Greetings,and I’m hoping today will be better for you than yesterday.OK,here we go.The next time you eat a banana once you’ve peeled it,very gently put the end inch or so between your front teeth and turn the whole thing through 360 degrees,fingers permitting of course.When you’ve finished…Hey Presto.
I would talk you through making some balloon animals but the Court Order is still in effect.
I’ve been told to grow up but it doesn’t really appeal.

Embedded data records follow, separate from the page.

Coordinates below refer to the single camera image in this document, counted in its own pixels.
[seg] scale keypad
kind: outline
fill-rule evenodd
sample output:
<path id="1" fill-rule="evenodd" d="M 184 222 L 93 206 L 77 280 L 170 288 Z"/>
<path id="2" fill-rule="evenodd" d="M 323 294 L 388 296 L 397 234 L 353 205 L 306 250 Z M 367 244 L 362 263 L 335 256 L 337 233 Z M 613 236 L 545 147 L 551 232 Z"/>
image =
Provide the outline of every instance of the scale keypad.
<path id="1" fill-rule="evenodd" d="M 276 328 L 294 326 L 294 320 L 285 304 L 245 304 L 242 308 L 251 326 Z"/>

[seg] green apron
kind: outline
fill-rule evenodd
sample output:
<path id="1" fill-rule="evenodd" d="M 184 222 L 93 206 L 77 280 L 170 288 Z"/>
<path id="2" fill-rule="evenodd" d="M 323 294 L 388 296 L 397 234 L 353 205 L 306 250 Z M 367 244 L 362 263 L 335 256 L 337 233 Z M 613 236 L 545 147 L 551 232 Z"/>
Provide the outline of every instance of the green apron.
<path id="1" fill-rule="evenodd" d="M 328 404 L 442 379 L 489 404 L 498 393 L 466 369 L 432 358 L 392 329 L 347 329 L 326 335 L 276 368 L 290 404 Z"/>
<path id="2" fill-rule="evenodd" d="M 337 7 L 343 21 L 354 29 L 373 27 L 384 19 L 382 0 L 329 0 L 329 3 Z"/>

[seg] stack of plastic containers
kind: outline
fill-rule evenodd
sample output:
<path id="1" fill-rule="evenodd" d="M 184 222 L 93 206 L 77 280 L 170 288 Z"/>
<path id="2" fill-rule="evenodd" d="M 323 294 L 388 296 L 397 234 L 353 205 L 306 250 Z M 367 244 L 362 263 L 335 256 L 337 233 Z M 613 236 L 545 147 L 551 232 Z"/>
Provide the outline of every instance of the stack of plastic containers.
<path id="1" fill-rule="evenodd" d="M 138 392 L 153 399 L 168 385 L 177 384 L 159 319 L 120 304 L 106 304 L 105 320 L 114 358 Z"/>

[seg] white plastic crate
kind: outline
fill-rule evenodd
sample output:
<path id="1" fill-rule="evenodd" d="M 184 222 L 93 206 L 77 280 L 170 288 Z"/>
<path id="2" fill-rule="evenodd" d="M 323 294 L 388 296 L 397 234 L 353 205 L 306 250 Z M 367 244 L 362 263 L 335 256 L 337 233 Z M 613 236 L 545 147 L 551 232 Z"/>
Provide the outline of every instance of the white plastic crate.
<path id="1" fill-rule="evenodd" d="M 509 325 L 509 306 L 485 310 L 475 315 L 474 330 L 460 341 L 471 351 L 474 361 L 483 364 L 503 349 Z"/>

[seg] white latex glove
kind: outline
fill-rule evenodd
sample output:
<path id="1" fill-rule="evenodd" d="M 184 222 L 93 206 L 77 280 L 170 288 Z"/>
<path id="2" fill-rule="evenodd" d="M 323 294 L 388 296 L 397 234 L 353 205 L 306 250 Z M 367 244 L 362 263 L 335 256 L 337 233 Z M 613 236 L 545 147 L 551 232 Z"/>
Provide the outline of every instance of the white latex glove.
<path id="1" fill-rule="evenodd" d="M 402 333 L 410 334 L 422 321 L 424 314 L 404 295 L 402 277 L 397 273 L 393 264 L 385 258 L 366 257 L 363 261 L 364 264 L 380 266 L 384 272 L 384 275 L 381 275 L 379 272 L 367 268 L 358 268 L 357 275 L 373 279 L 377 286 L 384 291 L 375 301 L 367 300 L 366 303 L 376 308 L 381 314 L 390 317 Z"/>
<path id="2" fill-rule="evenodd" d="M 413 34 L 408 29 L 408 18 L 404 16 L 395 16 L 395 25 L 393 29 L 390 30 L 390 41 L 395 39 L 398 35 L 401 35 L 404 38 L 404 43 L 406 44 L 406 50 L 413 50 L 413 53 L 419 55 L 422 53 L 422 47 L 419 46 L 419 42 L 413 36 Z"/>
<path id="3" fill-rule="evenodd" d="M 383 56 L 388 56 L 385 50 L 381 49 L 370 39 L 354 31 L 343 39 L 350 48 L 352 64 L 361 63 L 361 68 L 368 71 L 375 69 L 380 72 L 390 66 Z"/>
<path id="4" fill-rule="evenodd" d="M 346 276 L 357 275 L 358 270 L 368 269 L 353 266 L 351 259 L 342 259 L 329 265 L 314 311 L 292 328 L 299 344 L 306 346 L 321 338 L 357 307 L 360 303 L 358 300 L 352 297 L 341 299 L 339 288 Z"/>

While the ‘Rude Boy’ is on - did any watch the Syndicate on bbc1 last night. Alcoholic Alan had bought himself a Thai Bride on the tinternet. Except the beautiful girl turned out to me a ‘boy’. She/He had beautiful boobs - but as she lowered her gown Alans eyes nearly popped out - and he exclaimed - you have a bigger one then me. Then he goes home - gets drunk - climbs into his loft where he is growing his own ‘pot plants’. Starts smoking - passes out and sets the loft alight. He does get rescued but everyone around - the neighbours and fire-fighters had all been breathing in the cannabis smoke.
Hi Pat I don’t understand the mirror.When the nana has got top and bottom teeth touching it turn it through 360 degrees or 90 then back carefully.Once this is done have a look at the end.
Actually the Government are paying me to get folk to play with fruit as part of the Five a Day campaign.
Now now Pat,you are confusing this ‘Innocent’ because bananas do taste like bananas,and you should know 'cos you’re definitely alright for Potassium and your fibre intake is getting there.
I defy you to start peeling a banana and not smirk.
Well Girls,I apologise if fruit is cited as a cause for divorce.Pat,we are all waiting with bad, sorry, bated breath.F,we are talking the yellow variety and Anon,has your banana demanded friday off as it is the Sabbath?
Apparently a ‘Double ender’ is a possibility, not that I’ve ever bothered.